Hadoop Single Node Cluster Setup on Ubuntu

In this tutorial, I will explain you setting up Hadoop single node cluster setup on Ubuntu 14.04. Single node cluster will sit on the top of Hadoop Distributed File System (HDFS).

Hadoop single node cluster setup on Ubuntu 14.04

Hadoop is a Java framework for running application on the large cluster made up of commodity hardware’s. Hadoop framework allows us to run MapReduce programs on file system stored in highly fault-tolerant Hadoop distributed file systems.

Related Readings: How to Learn Apache Hadoop
Also: 7 Best Books to Learn Bigdata Hadoop

hadoop single node cluster setup

The main objective of this post is to get start with Hadoop single node cluster setup.This tutorial is been tested with below OS and Hadoop software versions;

Hadoop single node cluster setup – Presteps

Install Ubuntu 14.04 on your system:

First, you should have system with Ubuntu 14.04 installed on it. Follow below steps;

Download Ubuntu 14.04 from official website, make bootable CD or drive and install or
Download and install Oracle/VMware virtual machines then install Ubuntu 14.04 on that virtual machine (easy way)

Install Java

Remember! Hadoop framework is written in Java. It requires a working Java 1.6+ installation. Here apt-get is used to install Java

vdoop@vdoop-VirtualBox:~$ cd ~

 # Update the source list

vdoop@vdoop-VirtualBox:~$ sudo apt-get update

 # Install Java

vdoop@vdoop-VirtualBox:~$ sudo apt-get install default-jdk

 # Verify Java installation by checking its version

vdoop@vdoop-VirtualBox:~$ java -version

java version "1.7.0_65"

OpenJDK Runtime Environment (IcedTea 2.5.3) (7u71-2.5.3-0ubuntu0.14.04.1)

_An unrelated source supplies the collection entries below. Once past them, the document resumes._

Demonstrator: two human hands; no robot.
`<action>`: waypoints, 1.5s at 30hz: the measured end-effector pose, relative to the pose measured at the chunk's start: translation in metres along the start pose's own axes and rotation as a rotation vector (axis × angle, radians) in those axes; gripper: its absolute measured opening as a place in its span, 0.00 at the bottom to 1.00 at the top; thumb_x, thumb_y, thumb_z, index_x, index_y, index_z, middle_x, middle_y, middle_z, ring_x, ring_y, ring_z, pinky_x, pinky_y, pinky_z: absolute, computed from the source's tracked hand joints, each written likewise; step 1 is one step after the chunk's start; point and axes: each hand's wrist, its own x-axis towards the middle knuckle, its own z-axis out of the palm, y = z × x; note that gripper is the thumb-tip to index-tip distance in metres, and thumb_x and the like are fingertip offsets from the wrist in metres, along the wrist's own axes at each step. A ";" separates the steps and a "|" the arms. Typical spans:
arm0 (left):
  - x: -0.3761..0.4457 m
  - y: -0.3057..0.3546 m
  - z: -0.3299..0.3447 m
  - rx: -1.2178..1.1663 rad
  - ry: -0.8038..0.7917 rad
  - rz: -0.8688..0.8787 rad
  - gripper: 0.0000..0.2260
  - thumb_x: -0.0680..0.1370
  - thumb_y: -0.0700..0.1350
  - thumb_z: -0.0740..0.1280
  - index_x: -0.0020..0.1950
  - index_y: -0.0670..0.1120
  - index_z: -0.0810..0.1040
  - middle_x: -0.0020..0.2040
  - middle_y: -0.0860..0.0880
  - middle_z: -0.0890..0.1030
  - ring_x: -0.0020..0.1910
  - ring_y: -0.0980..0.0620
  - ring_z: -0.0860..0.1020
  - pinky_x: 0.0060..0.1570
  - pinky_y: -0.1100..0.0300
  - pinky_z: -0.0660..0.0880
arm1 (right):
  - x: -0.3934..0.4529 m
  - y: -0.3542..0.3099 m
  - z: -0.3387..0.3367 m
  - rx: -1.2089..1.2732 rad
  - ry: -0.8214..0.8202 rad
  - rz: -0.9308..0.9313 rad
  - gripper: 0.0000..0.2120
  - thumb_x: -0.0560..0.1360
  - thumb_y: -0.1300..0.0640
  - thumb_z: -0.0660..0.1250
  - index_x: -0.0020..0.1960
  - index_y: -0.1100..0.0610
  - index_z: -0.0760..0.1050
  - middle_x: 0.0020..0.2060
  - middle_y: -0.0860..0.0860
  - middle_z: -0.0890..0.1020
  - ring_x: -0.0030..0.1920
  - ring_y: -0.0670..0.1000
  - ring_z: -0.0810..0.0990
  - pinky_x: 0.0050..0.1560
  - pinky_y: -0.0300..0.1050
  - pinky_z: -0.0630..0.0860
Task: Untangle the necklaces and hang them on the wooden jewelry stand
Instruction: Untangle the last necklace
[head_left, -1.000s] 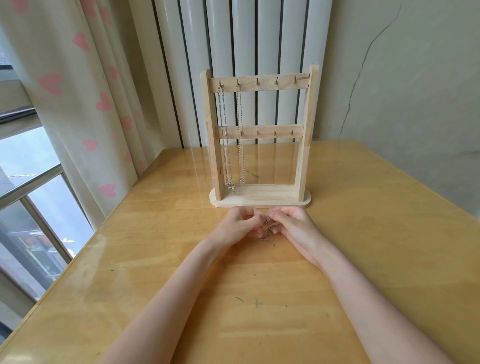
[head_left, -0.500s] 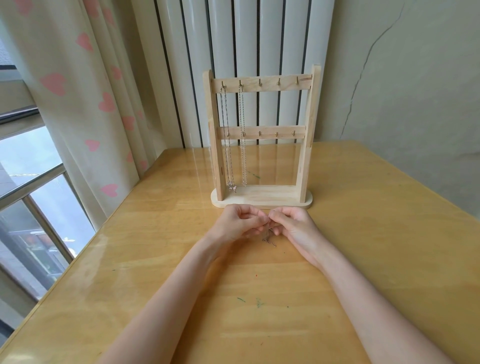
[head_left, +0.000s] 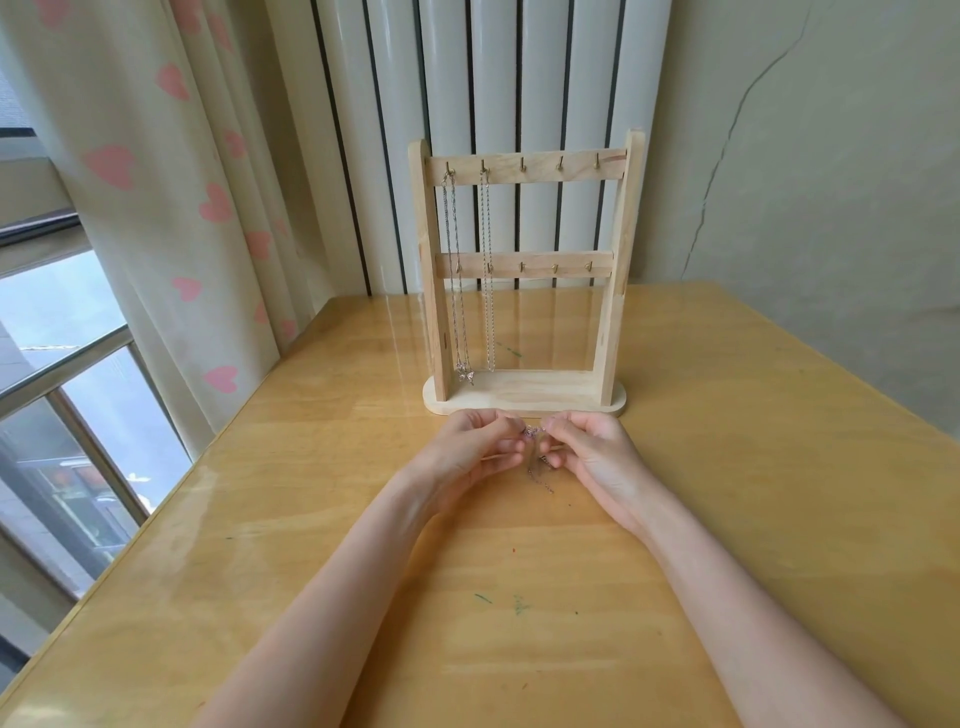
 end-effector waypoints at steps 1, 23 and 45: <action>0.000 -0.001 0.001 0.010 0.004 0.007 0.07 0.78 0.38 0.63 0.40 0.43 0.76 0.32 0.51 0.78 0.30 0.61 0.77 0.37 0.68 0.76 | 0.000 0.000 -0.001 0.008 0.001 0.005 0.08 0.76 0.68 0.61 0.39 0.64 0.74 0.30 0.54 0.75 0.33 0.50 0.70 0.32 0.37 0.68; -0.001 0.000 0.005 0.109 0.153 0.166 0.10 0.75 0.31 0.62 0.43 0.46 0.68 0.36 0.47 0.73 0.30 0.60 0.75 0.38 0.63 0.73 | 0.000 -0.004 0.000 0.102 -0.057 0.070 0.09 0.73 0.72 0.63 0.44 0.60 0.70 0.31 0.53 0.74 0.28 0.47 0.71 0.29 0.35 0.69; 0.007 -0.009 0.009 0.660 0.151 0.332 0.12 0.72 0.33 0.63 0.39 0.49 0.64 0.33 0.50 0.74 0.27 0.57 0.67 0.34 0.61 0.67 | -0.001 -0.002 0.000 -0.441 0.049 0.005 0.08 0.70 0.67 0.66 0.34 0.58 0.75 0.26 0.49 0.74 0.25 0.43 0.68 0.30 0.33 0.65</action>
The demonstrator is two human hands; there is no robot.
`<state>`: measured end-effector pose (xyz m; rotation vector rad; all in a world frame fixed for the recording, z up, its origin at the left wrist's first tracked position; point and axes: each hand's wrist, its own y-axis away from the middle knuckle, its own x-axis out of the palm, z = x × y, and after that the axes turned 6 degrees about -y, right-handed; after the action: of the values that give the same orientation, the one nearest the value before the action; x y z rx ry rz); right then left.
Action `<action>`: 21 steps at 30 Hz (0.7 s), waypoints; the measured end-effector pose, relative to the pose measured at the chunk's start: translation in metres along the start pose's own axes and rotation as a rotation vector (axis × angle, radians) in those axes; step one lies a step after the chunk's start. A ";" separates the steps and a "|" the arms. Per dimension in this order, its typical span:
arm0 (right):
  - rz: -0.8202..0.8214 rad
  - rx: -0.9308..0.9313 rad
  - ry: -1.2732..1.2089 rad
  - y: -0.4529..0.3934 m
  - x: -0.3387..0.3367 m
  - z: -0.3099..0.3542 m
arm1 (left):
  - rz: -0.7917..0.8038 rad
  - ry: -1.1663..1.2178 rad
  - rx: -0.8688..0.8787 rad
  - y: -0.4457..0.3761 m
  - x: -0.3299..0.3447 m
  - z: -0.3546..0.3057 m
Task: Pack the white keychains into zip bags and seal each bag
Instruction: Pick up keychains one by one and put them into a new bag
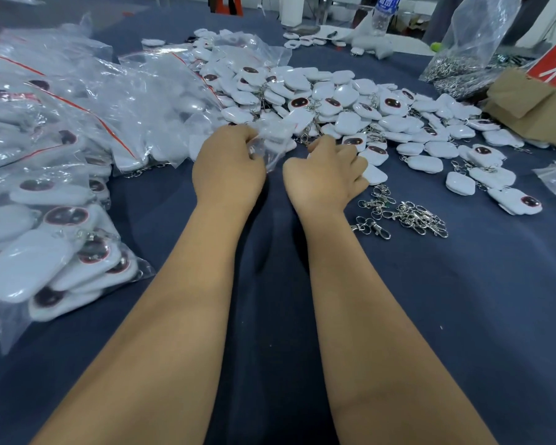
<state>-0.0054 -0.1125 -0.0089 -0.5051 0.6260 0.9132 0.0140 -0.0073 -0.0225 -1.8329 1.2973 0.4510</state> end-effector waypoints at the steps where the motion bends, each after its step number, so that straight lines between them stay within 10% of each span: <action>1: 0.029 0.005 0.040 0.001 0.001 0.000 | -0.013 -0.035 -0.007 -0.001 0.000 0.002; 6: -0.018 -0.077 -0.024 -0.002 0.001 -0.006 | -0.068 -0.011 -0.050 -0.002 -0.001 0.005; 11: -0.113 -0.065 -0.634 -0.004 0.000 -0.001 | -0.111 0.183 0.077 0.005 0.002 -0.011; 21: -0.040 0.182 -1.302 -0.012 0.000 0.004 | 0.276 -0.068 0.170 0.005 0.009 -0.010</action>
<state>0.0060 -0.1163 -0.0048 0.2853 -0.4876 0.9311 0.0116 -0.0211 -0.0251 -1.4933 1.5013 0.5278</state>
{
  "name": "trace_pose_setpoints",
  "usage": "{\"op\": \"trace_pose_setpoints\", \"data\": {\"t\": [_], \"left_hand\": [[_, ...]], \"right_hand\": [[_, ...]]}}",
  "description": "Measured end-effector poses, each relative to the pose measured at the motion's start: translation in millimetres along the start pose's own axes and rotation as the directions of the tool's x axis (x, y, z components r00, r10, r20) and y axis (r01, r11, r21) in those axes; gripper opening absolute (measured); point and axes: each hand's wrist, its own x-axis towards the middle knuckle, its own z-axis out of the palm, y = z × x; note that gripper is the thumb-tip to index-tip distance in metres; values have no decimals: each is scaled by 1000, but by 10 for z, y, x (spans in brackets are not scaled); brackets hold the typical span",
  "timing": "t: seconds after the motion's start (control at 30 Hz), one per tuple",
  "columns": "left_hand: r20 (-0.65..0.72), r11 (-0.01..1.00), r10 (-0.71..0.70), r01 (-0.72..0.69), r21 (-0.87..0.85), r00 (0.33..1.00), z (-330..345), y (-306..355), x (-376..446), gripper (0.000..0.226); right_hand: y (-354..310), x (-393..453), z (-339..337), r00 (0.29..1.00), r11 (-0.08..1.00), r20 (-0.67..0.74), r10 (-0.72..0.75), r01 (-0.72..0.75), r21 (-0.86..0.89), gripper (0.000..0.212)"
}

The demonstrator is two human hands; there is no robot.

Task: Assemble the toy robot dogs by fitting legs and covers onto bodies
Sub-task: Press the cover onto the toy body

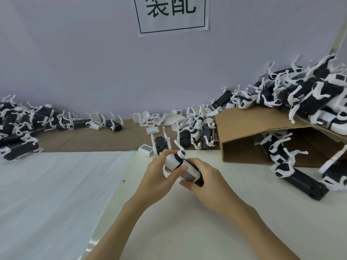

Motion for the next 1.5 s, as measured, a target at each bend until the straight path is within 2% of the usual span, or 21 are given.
{"op": "trace_pose_setpoints", "data": {"t": [0.07,0.13,0.27,0.33,0.37,0.43,0.5,0.57,0.63,0.67,0.77,0.9,1.03,1.13,1.2,1.27,1.33,1.4,1.5], "left_hand": [[-66,996,-44,39,-75,997,21,8,24,20],[-79,988,-88,77,-137,993,16,32,31,22],[-30,986,-70,64,-155,997,-20,60,18,22],[-34,984,-79,73,-163,996,-22,112,22,22],[-41,986,-95,89,-141,995,-15,146,23,26],[-106,996,-55,62,62,993,9,196,10,38],[-108,977,64,-40,208,992,-17,203,-7,51],[28,997,27,-29,74,999,-104,204,-17,62],[176,992,-60,78,-96,983,-172,206,-12,58],[197,981,-86,117,-154,977,-170,207,-15,52],[68,946,-175,186,-263,982,-84,212,8,39],[-80,859,-400,344,-379,913,-101,195,56,52],[-106,818,-493,420,-393,863,-80,181,61,60],[-137,843,-473,401,-358,870,-58,194,61,62],[-59,848,-456,413,-333,888,-90,210,58,65],[27,877,-388,378,-297,921,-163,215,46,58],[64,957,-222,230,-176,973,-250,204,25,50],[107,1000,-24,24,4,994,-285,155,-9,60],[162,947,184,-219,235,970,-233,140,-13,74]], "right_hand": [[-8,-15,-8,998,998,-51,-43,40,-52,53],[-23,-19,-15,995,996,-76,-70,65,-65,42],[-51,4,-79,994,991,-110,15,0,135,20],[-49,17,-135,990,992,-143,-2,20,126,17],[-55,13,-155,991,991,-134,-7,25,133,18],[-69,6,-181,997,979,-77,14,2,206,18],[-92,-17,-201,997,907,12,74,-72,414,22],[-88,-35,-230,990,806,83,115,-142,574,37],[-62,-31,-234,982,752,135,129,-186,632,41],[-55,-27,-218,980,735,149,131,-197,649,37],[-62,-17,-164,981,733,119,156,-196,651,32],[-39,15,-123,978,806,99,183,-207,554,53],[-71,16,-79,970,809,99,221,-239,537,28],[-28,20,-88,956,737,123,265,-283,614,28],[9,19,-118,963,719,107,249,-258,646,38],[61,18,-169,977,735,91,194,-207,646,46],[121,19,-240,987,800,116,112,-159,578,53],[175,21,-258,992,898,113,56,-100,429,62],[200,7,-196,997,986,-6,80,-78,145,74]]}}
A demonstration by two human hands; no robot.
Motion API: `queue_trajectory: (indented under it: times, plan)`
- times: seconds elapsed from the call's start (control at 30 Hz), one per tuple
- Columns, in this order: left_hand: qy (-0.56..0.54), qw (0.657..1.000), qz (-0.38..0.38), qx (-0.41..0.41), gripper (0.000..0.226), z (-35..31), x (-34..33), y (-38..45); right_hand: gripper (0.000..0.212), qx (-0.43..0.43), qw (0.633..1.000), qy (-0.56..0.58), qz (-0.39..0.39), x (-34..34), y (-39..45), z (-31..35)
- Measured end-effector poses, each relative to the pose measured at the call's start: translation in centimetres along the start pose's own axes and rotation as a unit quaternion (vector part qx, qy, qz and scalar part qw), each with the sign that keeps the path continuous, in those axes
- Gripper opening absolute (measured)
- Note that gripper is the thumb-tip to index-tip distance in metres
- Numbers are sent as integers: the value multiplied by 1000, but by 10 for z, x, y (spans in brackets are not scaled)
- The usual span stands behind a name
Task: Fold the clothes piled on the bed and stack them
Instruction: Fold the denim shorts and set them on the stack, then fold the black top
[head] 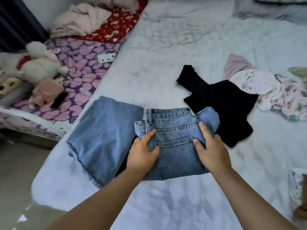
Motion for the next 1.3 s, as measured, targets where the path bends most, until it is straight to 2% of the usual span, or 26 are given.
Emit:
queue_trajectory:
  times: [0.07,0.13,0.23,0.37,0.47,0.53,0.6,0.63,0.7,0.77,0.87,0.97,1.07,1.2,1.3]
  plan:
    - [-12,996,-84,12,58,2,39,-6,71,82,996,13,20,4,1,47]
    - [-39,986,-161,28,57,10,75,-14,82,151,986,7,76,-1,4,94]
    - [-65,966,-245,56,58,27,116,-23,86,243,964,-21,108,-19,10,164]
    - [-83,938,-312,125,58,50,145,-30,80,345,932,-67,90,-54,15,238]
    - [-100,929,-332,128,60,70,147,-29,77,381,916,-94,85,-83,23,261]
    - [-105,930,-324,138,62,87,140,-27,75,366,919,-115,90,-103,30,259]
    - [-68,942,-259,203,63,106,124,-27,70,340,920,-174,93,-129,33,245]
    - [4,947,-197,256,63,117,115,-29,66,330,914,-211,110,-144,32,235]
    - [179,930,-78,312,63,135,101,-35,55,320,894,-272,157,-170,22,216]
    - [240,928,-25,285,61,143,95,-34,48,314,885,-298,173,-185,13,204]
    - [265,931,42,247,61,148,95,-27,48,303,888,-294,182,-186,13,204]
    - [259,944,-12,203,58,137,106,-18,49,304,899,-262,174,-172,17,209]
    - [206,970,-64,113,54,112,103,-4,50,294,920,-214,147,-149,20,202]
    - [131,989,-69,13,55,71,69,21,48,265,938,-190,114,-105,24,161]
    - [44,997,-54,-23,48,45,31,33,44,179,960,-180,117,-69,31,106]
Point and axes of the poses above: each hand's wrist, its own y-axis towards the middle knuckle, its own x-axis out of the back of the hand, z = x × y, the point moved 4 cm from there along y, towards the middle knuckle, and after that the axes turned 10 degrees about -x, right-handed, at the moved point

OpenJDK 64-Bit Server VM (build 24.65-b04, mixed mode)

Create Hadoop Group and add dedicated User

In this step, we will create new group named Hadoop and add dedicated user to it. That user will be the cluster admin and use that user for running any Hadoop applications. We will use dedicated user to install all the Hadoop related software installations.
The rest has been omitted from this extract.